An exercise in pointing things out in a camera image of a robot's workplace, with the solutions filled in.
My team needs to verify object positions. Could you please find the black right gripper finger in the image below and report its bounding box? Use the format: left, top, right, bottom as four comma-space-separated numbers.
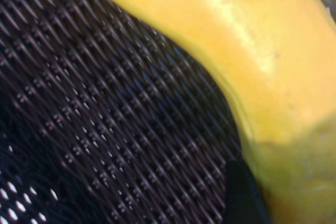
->
225, 157, 272, 224

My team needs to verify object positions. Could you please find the yellow banana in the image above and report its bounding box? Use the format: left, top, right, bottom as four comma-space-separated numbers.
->
76, 0, 336, 224

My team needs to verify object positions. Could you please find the dark brown wicker basket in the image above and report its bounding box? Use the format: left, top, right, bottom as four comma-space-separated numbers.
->
0, 0, 336, 224

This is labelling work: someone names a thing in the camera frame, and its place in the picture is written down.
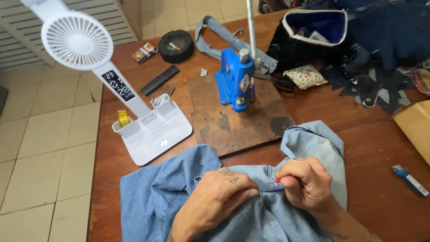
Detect black scissors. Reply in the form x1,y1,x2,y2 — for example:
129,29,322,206
253,73,297,93

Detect person's left hand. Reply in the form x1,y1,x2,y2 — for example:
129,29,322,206
172,167,260,240

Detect black round ashtray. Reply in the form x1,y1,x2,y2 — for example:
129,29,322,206
157,29,195,64

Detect black remote control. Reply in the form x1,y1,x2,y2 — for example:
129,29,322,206
140,65,180,96

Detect stained wooden board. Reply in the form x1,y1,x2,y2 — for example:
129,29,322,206
187,72,296,158

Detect light blue denim strip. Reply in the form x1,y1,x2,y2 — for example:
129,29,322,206
194,15,279,75

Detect yellow measuring tape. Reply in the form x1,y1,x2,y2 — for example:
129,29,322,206
117,110,131,128

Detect pink round tin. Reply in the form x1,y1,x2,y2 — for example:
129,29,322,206
410,69,430,97

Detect person's right hand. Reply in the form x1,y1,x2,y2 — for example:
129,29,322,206
275,157,334,216

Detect white coiled cable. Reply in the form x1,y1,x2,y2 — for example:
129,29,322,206
151,93,169,107

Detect blue hand press machine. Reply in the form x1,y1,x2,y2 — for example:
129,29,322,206
215,0,267,113

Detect black bag with white trim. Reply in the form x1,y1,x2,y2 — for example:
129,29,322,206
267,8,348,72

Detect cigarette pack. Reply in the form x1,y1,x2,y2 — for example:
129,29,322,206
132,42,158,65

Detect heap of dark blue fabric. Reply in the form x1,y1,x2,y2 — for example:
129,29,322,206
302,0,430,114

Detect blue lighter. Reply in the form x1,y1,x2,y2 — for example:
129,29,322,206
392,164,430,197

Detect white desk fan lamp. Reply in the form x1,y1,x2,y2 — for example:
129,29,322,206
19,0,193,167

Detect light blue denim shirt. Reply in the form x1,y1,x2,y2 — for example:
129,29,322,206
120,120,348,242

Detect floral pincushion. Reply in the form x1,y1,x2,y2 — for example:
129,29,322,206
282,64,328,90

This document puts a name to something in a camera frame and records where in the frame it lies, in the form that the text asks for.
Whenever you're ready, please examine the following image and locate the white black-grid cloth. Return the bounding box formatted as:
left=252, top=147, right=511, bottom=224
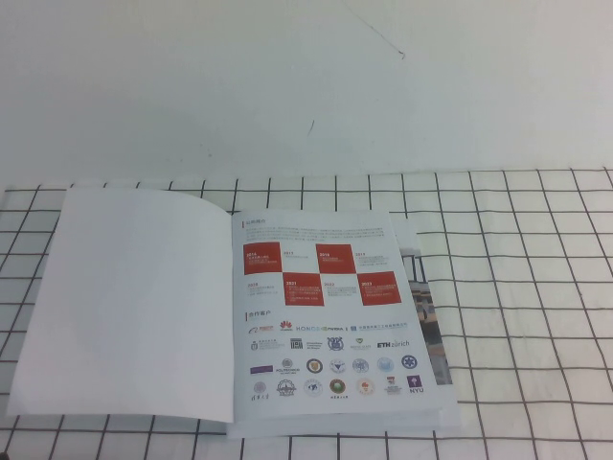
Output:
left=0, top=167, right=613, bottom=460

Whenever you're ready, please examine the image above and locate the AgileX brochure book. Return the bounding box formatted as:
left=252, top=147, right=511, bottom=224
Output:
left=227, top=218, right=464, bottom=440
left=5, top=186, right=446, bottom=438

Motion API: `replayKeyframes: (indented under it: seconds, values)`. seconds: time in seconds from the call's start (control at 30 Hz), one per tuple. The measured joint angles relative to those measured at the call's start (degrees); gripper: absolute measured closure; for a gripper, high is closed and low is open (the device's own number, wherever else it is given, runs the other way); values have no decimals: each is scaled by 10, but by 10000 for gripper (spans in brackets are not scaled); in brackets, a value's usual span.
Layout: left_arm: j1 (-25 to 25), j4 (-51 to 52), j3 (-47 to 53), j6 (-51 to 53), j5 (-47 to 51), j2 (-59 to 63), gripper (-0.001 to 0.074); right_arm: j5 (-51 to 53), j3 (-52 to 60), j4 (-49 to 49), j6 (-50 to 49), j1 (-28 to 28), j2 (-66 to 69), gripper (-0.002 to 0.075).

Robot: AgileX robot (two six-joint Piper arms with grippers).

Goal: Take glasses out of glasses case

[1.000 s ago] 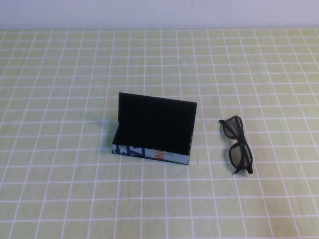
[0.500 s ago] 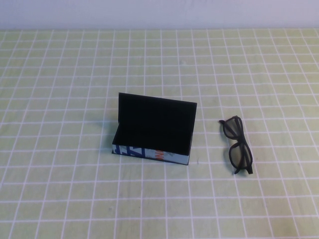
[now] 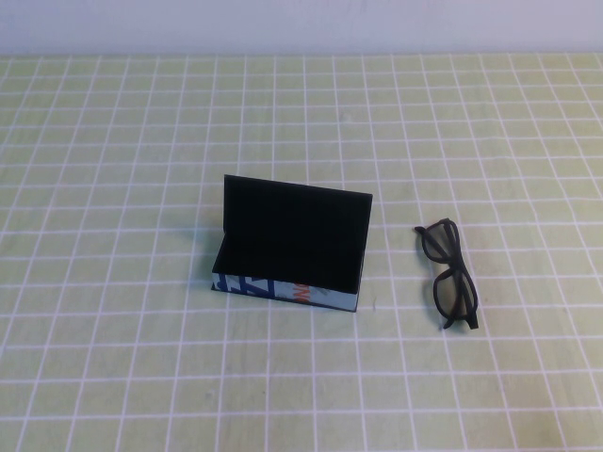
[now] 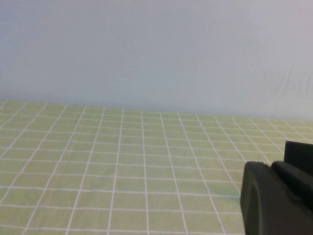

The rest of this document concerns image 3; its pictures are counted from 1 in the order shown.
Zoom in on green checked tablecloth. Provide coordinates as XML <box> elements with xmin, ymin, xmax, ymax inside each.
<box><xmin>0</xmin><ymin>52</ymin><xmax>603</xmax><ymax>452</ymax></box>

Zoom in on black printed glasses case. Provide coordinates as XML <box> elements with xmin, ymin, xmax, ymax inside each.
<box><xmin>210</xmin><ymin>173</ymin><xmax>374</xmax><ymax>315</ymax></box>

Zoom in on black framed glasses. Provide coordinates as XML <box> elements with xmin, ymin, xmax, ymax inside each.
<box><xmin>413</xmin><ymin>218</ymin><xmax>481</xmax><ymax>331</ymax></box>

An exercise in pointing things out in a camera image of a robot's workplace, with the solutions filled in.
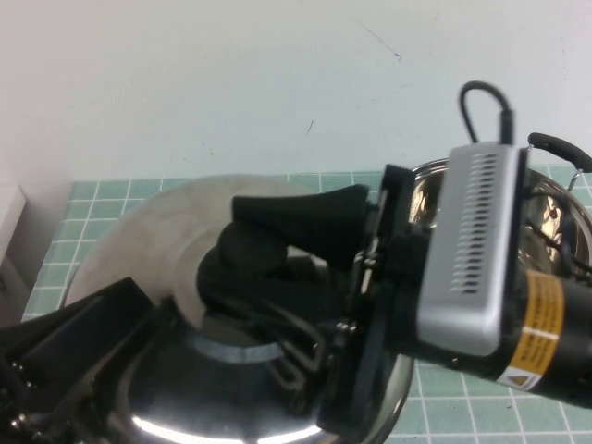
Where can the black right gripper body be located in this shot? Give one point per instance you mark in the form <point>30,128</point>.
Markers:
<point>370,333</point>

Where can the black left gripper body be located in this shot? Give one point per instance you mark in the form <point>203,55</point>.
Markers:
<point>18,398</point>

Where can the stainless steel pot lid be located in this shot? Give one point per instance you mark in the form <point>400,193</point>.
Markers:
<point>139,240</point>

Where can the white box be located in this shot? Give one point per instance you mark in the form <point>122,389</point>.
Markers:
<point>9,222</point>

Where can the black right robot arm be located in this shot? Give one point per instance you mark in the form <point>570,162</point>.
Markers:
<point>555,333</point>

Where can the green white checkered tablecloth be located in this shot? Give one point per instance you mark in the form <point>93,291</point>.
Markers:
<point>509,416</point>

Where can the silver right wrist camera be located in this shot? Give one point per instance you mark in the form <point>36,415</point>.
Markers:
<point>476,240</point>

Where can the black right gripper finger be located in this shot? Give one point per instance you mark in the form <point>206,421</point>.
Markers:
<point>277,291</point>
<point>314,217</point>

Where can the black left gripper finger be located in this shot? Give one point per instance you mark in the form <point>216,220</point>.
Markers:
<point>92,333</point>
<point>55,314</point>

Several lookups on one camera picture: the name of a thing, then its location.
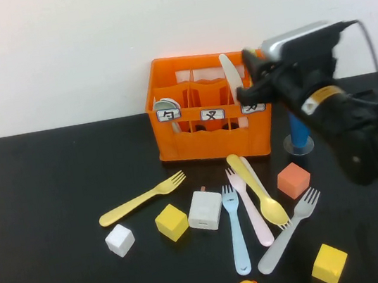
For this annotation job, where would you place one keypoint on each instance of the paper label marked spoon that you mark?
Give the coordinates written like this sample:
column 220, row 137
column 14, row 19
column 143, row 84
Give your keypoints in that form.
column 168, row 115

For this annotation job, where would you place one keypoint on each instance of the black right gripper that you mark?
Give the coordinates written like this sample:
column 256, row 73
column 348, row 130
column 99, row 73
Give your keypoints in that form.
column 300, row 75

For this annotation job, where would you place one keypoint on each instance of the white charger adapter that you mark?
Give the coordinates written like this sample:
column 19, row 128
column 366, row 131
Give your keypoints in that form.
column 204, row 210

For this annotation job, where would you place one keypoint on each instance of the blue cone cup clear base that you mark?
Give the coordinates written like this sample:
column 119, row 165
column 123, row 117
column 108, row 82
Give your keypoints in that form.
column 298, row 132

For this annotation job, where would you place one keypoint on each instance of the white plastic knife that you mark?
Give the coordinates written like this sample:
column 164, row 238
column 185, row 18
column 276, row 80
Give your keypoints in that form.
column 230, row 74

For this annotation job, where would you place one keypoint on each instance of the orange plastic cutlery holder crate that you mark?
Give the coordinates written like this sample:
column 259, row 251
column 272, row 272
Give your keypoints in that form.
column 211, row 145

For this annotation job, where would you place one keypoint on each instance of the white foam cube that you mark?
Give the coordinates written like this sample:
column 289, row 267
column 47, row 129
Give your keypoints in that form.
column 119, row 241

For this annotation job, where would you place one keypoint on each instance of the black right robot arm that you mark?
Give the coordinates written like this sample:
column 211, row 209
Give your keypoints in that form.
===
PROBLEM DESCRIPTION:
Determine how many lines above contain "body" and respond with that number only.

TASK RESPONSE:
2